AIM OF THE EXERCISE
The copy must run from the first line of the entries below through the line containing "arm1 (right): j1", restated word for word, with pictures left out.

RECORDS FOR THIS TASK
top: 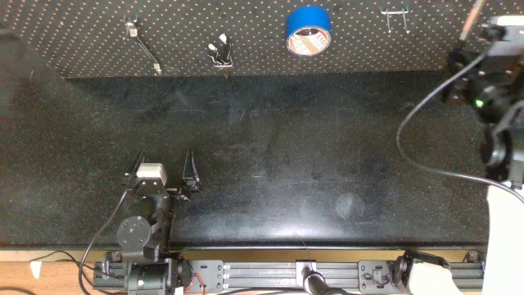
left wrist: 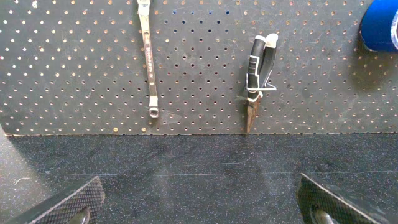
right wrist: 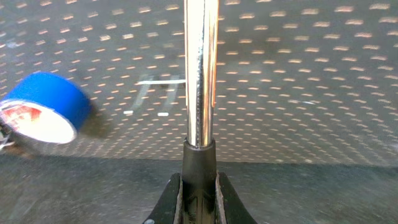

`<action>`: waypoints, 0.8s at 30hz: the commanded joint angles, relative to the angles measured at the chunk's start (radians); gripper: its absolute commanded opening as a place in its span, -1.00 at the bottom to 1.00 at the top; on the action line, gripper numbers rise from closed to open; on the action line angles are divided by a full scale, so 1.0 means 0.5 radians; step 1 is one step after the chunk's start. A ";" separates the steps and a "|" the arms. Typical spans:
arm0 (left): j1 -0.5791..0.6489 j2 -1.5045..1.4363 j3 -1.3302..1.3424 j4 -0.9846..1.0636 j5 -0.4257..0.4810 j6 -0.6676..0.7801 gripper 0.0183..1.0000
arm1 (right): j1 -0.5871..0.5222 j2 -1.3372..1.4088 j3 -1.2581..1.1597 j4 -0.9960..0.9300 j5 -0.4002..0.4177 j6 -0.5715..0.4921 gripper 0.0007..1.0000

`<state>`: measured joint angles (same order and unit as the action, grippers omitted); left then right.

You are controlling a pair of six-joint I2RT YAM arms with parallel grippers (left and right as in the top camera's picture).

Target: Place Tools Onto Pegboard

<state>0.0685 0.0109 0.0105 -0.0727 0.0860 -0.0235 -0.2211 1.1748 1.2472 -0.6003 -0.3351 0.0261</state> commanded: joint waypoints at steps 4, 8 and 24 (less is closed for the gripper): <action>-0.008 -0.014 -0.010 -0.003 -0.013 -0.011 0.99 | 0.344 -0.002 0.029 -0.005 0.283 0.118 -0.85; -0.008 -0.014 -0.010 -0.003 -0.013 -0.011 0.99 | 0.403 0.005 0.027 -0.260 0.361 0.117 -0.85; -0.008 -0.014 -0.010 -0.003 -0.013 -0.011 0.99 | 0.488 0.478 0.027 -0.131 0.387 0.097 -0.85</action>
<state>0.0685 0.0109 0.0105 -0.0727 0.0860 -0.0235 0.0154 1.3834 1.2491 -0.6842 -0.1543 0.0723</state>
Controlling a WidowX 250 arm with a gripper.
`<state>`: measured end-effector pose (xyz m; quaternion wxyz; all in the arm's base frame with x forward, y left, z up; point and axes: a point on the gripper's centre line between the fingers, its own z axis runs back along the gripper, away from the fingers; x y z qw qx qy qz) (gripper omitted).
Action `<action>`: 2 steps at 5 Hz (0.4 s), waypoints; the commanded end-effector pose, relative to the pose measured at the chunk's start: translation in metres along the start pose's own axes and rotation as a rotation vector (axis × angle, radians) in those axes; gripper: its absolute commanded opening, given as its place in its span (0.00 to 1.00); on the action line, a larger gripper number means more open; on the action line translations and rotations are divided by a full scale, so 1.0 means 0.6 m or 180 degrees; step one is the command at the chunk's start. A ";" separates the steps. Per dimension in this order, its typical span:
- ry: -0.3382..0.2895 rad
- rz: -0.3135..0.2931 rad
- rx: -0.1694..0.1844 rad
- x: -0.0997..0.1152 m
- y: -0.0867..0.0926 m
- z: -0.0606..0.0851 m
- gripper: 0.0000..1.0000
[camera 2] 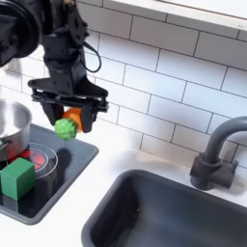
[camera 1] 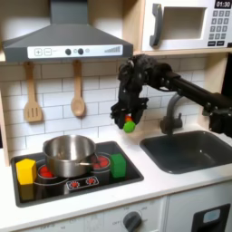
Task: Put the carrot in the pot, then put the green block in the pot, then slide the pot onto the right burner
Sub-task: 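Put the carrot in the pot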
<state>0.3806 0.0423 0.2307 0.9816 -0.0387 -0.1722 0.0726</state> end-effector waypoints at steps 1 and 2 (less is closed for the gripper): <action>-0.0072 0.0122 0.0048 -0.005 0.030 0.024 0.00; -0.0099 0.0147 0.0085 -0.011 0.044 0.034 0.00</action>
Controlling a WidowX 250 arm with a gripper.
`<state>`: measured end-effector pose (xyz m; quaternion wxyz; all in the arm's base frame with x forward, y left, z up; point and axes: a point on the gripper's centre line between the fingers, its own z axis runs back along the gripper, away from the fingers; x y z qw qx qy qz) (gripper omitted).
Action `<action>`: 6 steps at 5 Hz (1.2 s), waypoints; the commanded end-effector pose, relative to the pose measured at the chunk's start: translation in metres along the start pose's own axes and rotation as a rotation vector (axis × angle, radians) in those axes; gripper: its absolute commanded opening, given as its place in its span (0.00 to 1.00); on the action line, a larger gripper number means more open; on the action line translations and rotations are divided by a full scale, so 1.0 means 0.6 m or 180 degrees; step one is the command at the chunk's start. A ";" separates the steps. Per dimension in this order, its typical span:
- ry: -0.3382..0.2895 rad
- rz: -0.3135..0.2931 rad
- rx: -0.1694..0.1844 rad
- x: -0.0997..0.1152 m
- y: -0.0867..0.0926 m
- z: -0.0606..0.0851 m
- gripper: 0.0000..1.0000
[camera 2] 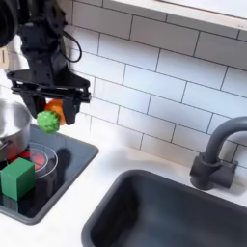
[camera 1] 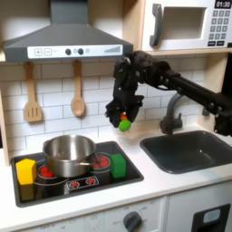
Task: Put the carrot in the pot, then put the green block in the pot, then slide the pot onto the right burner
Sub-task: 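Put the carrot in the pot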
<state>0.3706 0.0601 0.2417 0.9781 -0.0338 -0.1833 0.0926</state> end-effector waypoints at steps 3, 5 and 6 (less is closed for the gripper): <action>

EXERCISE RESULT
top: 
left wrist: 
right wrist: 

`<action>`: waypoints, 0.8s at 30hz: the commanded joint angles, relative to the angles measured at the chunk's start (radians); gripper: its absolute commanded opening as a place in its span, -1.00 at the bottom to 1.00 at the top; on the action line, gripper numbers rise from closed to open; on the action line angles are divided by a full scale, so 1.0 means 0.5 radians; step 1 is one step after the chunk's start. A ";" separates the steps and a "|" the arms. Typical spans:
arm0 (left): j1 -0.5791..0.6489 j2 -1.5045..1.4363 j3 -1.3302..1.3424 j4 -0.9846..1.0636 j5 -0.4257..0.4810 j6 -0.6676..0.7801 gripper 0.0183..1.0000
arm1 (right): j1 -0.5871..0.5222 j2 -1.3372..1.4088 j3 -1.2581..1.1597 j4 -0.9960..0.9300 j5 -0.4002..0.4177 j6 -0.5715..0.4921 gripper 0.0007..1.0000

The reply to this exercise is complete.